Image red giant

Red giants

Red giants are amongst the brightest stars in the sky. They are called giants because of their great size, as the figure shows: on the left is an enormous sphere that represents a red giant and on the right the Sun is represented by a small circle. The radius of the biggest red giants are hundreds of times greater than the Sun’s, and their atmospheres can extend for millions of kilometres.

These stars are called red because their temperature causes the emission of electromagnetic waves with wavelengths which mostly correspond to the colour red.
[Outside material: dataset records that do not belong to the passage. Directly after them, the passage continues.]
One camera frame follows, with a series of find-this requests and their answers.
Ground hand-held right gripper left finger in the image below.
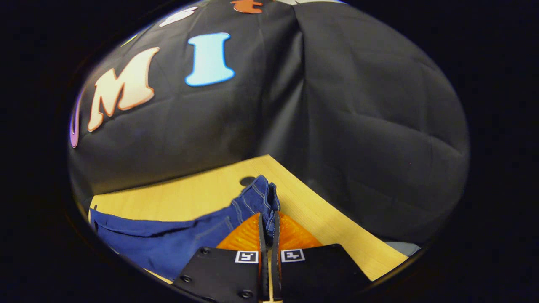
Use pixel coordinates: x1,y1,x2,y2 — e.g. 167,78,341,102
172,212,271,303

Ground blue denim jeans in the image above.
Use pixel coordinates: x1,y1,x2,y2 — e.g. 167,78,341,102
89,175,282,282

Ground black backdrop cloth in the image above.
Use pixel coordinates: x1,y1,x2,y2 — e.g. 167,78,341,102
67,0,470,245

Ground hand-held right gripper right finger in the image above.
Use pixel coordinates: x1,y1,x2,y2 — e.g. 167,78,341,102
272,210,372,303

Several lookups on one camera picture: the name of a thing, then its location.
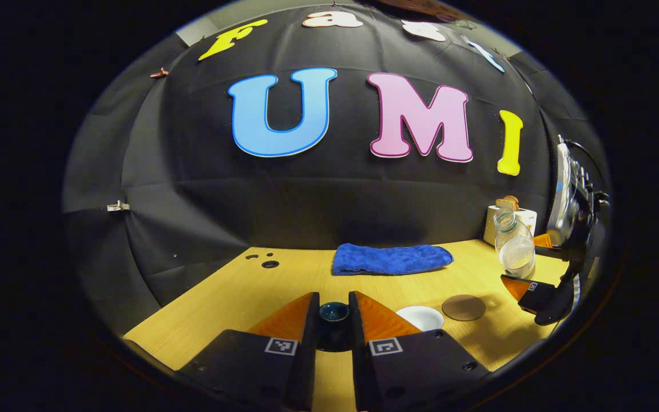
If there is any white toaster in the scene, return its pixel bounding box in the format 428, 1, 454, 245
483, 206, 538, 247

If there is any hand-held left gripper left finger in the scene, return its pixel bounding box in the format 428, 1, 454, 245
175, 292, 320, 412

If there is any black backdrop cloth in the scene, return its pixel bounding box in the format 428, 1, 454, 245
62, 3, 613, 338

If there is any dark teal teacup lid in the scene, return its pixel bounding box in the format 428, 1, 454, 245
315, 302, 354, 352

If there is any white teacup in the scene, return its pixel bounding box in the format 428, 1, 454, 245
396, 306, 445, 332

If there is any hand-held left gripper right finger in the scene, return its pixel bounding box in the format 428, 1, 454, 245
348, 291, 490, 412

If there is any blue towel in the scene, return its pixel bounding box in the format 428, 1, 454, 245
332, 243, 454, 276

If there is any clear plastic water bottle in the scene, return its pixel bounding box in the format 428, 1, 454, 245
494, 209, 536, 280

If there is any round brown coaster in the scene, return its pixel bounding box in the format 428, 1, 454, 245
442, 294, 487, 322

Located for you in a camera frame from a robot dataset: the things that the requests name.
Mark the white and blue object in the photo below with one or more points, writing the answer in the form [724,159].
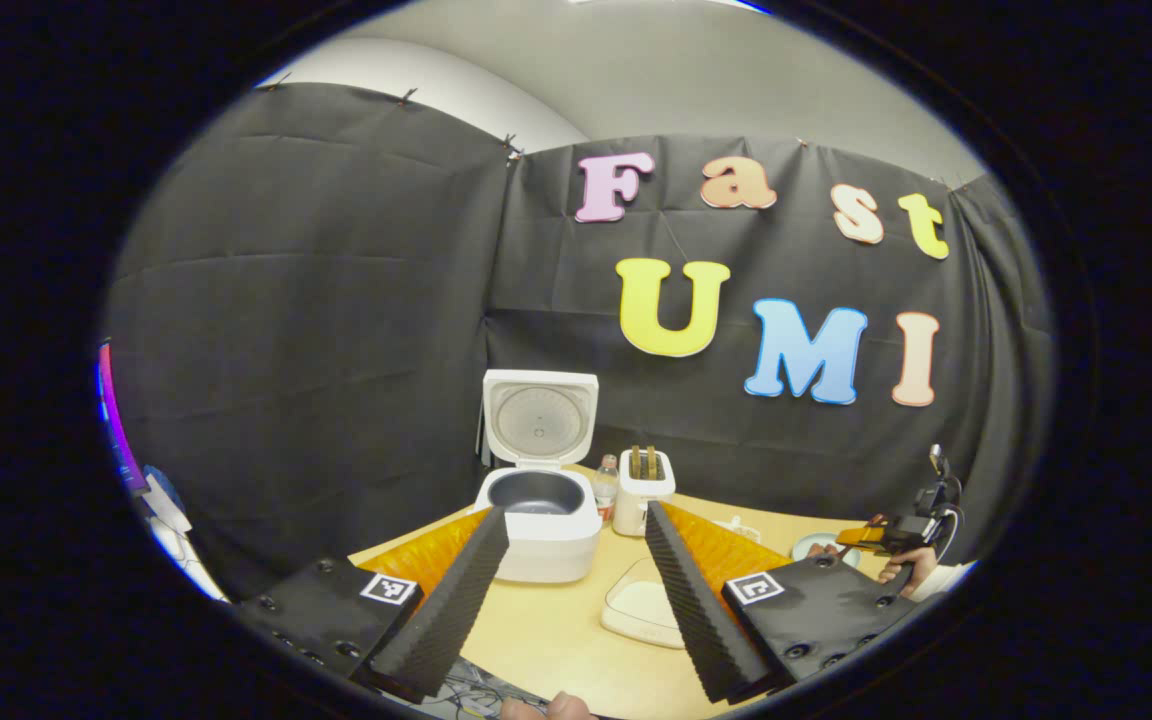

The red giants are nothing more than the second stage of the evolution of a star: indeed, once almost all the hydrogen from its nucleus has been transformed into helium, there isn’t enough energy to counteract its contraction. The nucleus begins to become more compact and again its internal temperature rises until it induces the helium particles to transform into carbon. These transformations produce new energy which stops the contraction of the nucleus and which provides new fuel for the star. During this phase there is an excess of energy produced which is then dissipated thereby expanding the outermost layers of the star, greatly increasing its size and giving it the status of a red giant.

The Sun, too, will become a red giant in about 5 billion years: when this happens, its outer layers will expand until they reach the orbit of the planet Mars and the inner planets will be swallowed up, including Earth.

Once the red giant stage has been completed, the stars will evolve in completely different ways depending on their initial mass, that is the mass it possesses when it formed.